[Extracted records]

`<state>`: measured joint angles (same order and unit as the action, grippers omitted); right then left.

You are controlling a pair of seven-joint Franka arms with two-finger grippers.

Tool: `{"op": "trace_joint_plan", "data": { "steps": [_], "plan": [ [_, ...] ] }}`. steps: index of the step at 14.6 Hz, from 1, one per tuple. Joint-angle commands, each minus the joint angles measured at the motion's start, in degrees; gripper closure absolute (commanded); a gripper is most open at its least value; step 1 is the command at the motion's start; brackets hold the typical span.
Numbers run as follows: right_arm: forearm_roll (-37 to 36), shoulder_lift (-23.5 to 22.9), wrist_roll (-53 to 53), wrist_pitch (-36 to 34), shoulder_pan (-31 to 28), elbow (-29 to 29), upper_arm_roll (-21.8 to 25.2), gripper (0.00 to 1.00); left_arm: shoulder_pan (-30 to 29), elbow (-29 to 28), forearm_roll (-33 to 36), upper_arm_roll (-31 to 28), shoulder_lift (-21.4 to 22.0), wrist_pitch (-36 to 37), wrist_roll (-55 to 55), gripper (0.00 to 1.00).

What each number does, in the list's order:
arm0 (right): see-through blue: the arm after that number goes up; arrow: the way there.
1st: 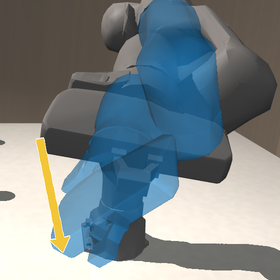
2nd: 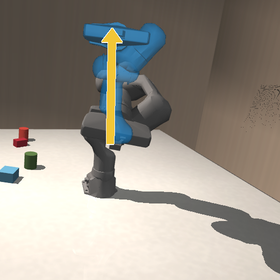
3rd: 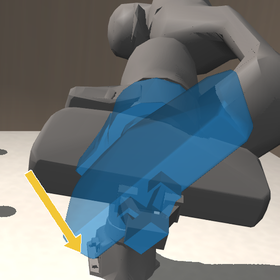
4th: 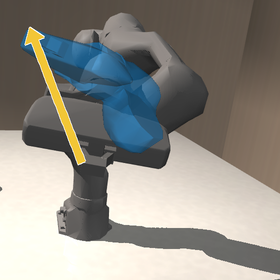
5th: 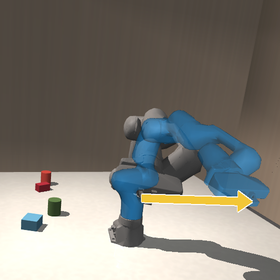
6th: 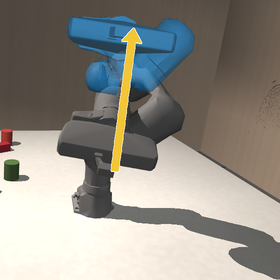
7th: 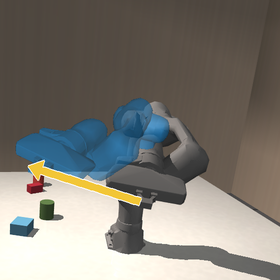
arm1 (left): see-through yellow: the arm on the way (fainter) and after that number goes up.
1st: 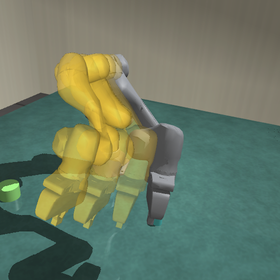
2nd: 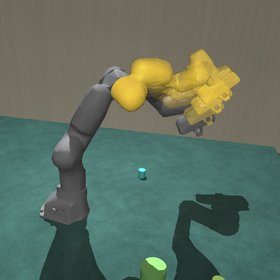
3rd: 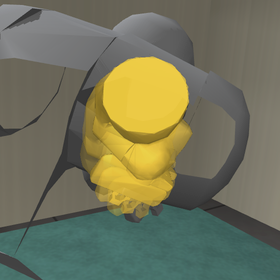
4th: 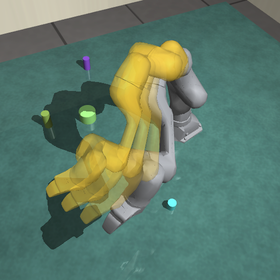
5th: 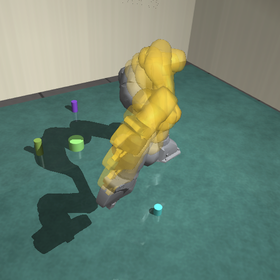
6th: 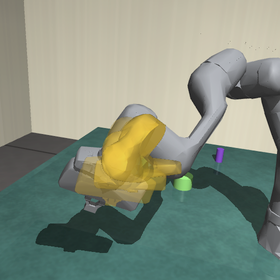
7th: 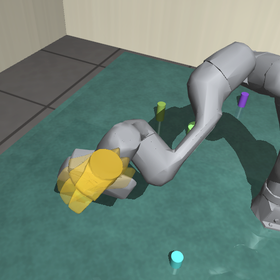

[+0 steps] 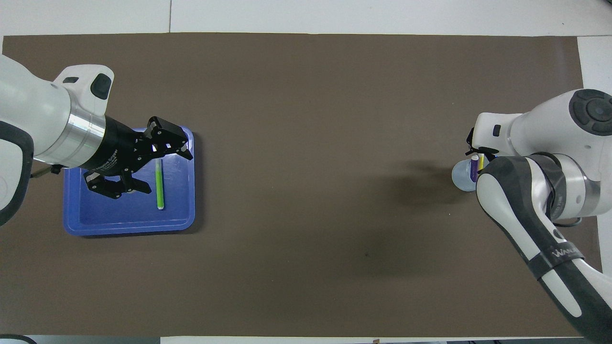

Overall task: Right arm passes pens to left for tray arrangement
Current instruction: 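Raise the left gripper while the right gripper grasps the purple pen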

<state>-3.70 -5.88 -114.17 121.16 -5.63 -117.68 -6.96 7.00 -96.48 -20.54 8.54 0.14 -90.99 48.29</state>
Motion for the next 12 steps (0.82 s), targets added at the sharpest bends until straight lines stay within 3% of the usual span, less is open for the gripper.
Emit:
{"op": "trace_joint_plan", "data": {
  "steps": [1,10,12],
  "plan": [
    [0.45,1.13,0.26,-0.83,-0.87,-0.79,-0.59,0.51,-0.32,-0.82,-2.57,-0.37,1.17,-0.06,2.15,0.00],
    [0.54,1.22,0.79,-1.01,-0.52,-0.79,-0.59,0.52,-0.32,-0.73,-2.84,-0.37,1.09,-0.76,4.00,0.00],
    [0.54,1.22,0.79,-1.10,-0.52,-0.79,-0.68,0.60,-0.32,-0.73,-2.84,-0.37,1.09,-0.76,4.09,0.00]
  ]
}}
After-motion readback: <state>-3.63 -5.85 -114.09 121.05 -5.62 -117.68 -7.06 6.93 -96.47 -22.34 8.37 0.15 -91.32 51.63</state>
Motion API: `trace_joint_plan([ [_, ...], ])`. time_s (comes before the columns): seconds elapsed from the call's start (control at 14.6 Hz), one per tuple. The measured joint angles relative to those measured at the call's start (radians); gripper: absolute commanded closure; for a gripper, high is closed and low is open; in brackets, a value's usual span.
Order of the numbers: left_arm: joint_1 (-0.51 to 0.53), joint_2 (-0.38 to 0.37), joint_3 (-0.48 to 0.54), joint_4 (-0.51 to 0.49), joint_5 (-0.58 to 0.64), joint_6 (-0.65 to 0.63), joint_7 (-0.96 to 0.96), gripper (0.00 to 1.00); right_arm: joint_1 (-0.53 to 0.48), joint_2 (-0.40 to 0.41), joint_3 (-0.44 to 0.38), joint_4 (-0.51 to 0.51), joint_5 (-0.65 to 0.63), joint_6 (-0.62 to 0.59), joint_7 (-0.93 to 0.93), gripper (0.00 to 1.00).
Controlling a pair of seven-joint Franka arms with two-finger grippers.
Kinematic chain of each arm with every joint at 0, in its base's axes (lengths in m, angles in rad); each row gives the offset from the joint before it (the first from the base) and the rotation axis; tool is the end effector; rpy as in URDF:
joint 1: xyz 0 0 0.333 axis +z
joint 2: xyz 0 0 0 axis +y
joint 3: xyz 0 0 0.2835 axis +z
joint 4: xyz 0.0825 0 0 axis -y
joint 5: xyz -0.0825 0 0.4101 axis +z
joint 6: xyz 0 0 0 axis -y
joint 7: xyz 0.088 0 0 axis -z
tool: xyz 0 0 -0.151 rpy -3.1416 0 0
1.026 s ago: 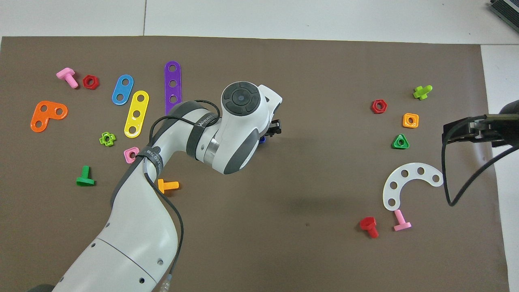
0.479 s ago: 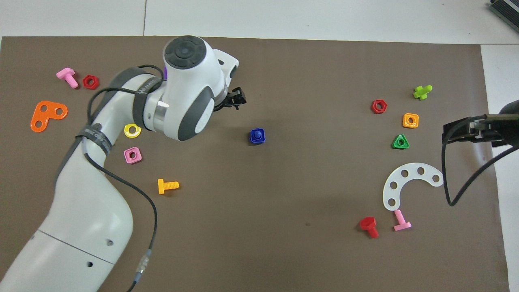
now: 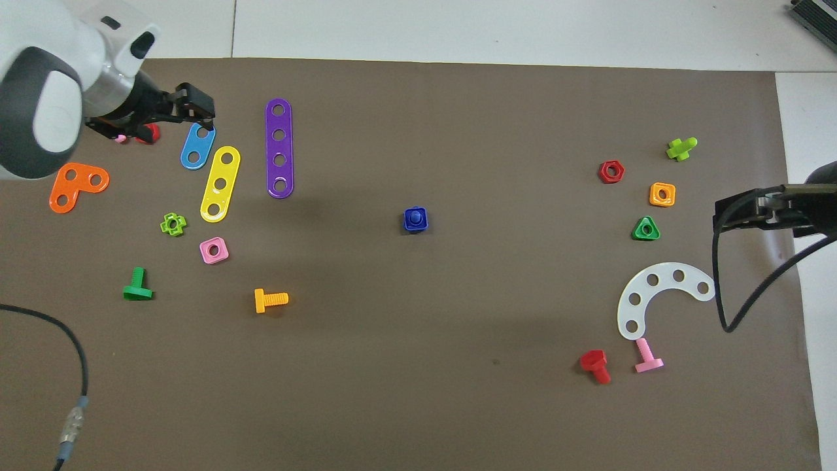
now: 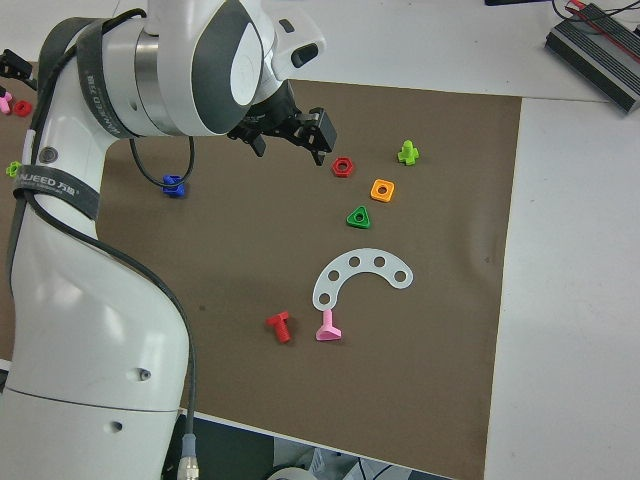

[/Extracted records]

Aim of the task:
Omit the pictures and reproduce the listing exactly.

Result for this task:
`<state>`: measured joint angles (same order and unit as the action, grippers omitted); right then left.

You are controlling a pair of seven-joint Franka arms with two-finger grippers.

Tool: `{"op": "trace_joint_plan", "data": { "steps": [_], "plan": [ [_, ...] ] }}`. steps: index of the step at 14.6 Hz, from 1, one per tuple. Joint-angle commands, each minus the joint angles measured at the motion's start, in degrees; gripper closure absolute (commanded); a gripper is most open at its least value; step 1 is the command at the motion's start; brackets hold the typical span.
Numbers run as follows: right_arm: forearm_roll (-37 to 36), shoulder_lift (-23.5 to 22.9), wrist_roll (-53 to 53), wrist_pitch (-36 to 34), shoulder_pan (-31 to 28), elbow (-29 to 29), upper_arm_roll (-21.8 to 25.2), gripper (0.00 to 1.00); left_arm: shoulder_pan (-30 to 29), elbow (-29 to 28), forearm_roll (-33 to 36), upper_arm_roll (-31 to 28), shoulder_lift (-21.4 to 22.0), wrist_pitch (-36 to 37), wrist_roll (-55 to 55), gripper (0.00 to 1.00).

What each number does, in the list's order:
arm0 (right): see-through blue: the arm after that number goes up; arrow: the way there.
1st: 
2nd: 
3rd: 
4th: 
5th: 
6th: 
7th: 
arm1 (left): see-through yellow: the arm on the way (fainter) and after that number goes up.
1st: 
2nd: 
3rd: 
4th: 
5th: 
6th: 
7th: 

[+0 steps] 

Overall task: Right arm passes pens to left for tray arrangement
Current instruction: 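Raise the left gripper while the right gripper grasps the purple pen
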
<state>-3.70 -5.88 -114.17 121.16 -5.63 -117.68 -6.96 7.00 -96.48 -20.54 8.54 0.14 -90.99 48.29</state>
Motion for the next 12 steps (0.82 s), targets added at the sharpest bends until straight lines stay within 3% of the usual span, less is open for the gripper.
Emit:
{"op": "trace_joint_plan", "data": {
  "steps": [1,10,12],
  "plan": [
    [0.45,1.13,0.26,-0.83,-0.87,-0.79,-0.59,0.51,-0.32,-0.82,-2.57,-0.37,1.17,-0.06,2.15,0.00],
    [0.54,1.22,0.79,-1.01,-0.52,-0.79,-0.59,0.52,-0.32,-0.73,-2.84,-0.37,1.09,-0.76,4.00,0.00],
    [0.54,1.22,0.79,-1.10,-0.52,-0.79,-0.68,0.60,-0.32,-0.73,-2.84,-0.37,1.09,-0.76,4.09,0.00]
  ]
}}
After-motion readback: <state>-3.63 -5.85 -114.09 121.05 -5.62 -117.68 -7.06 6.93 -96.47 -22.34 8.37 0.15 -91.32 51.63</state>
Motion API: `trace_joint_plan([ [_, ...], ])`. time_s (comes before the columns): seconds elapsed from the call's start (control at 14.6 Hz), one per tuple. The measured joint angles relative to those measured at the call's start (radians); gripper: absolute commanded closure; for a gripper, high is closed and low is open; in brackets, a value's usual span.
Order of the numbers: left_arm: joint_1 (-0.51 to 0.53), joint_2 (-0.38 to 0.37), joint_3 (-0.48 to 0.54), joint_4 (-0.51 to 0.49), joint_5 (-0.58 to 0.64), joint_6 (-0.65 to 0.63), joint_7 (-0.96 to 0.96), gripper (0.00 to 1.00); right_arm: joint_1 (-0.53 to 0.48), joint_2 (-0.40 to 0.41), joint_3 (-0.44 to 0.38), joint_4 (-0.51 to 0.51), joint_5 (-0.65 to 0.63), joint_6 (-0.62 to 0.59), joint_7 (-0.93 to 0.93), gripper (0.00 to 1.00).
Controlling a pair of seven-joint Franka arms with two-finger grippers.
Kinematic chain of each arm with every joint at 0, in its base's axes (lengths in m, angles in rad); each row gives the offset from the joint before it (the first from the base) and the rotation axis; tool is the end effector; rpy as in URDF:
joint 1: xyz 0 0 0.333 axis +z
joint 2: xyz 0 0 0 axis +y
joint 3: xyz 0 0 0.2835 axis +z
joint 4: xyz 0.0825 0 0 axis -y
joint 5: xyz -0.0825 0 0.4101 axis +z
joint 6: xyz 0 0 0 axis -y
joint 7: xyz 0.088 0 0 axis -z
tool: xyz 0 0 -0.151 rpy -3.1416 0 0
1.026 s ago: 
0.479 s ago: 
now: 
now: 

Nothing remains to add to the output.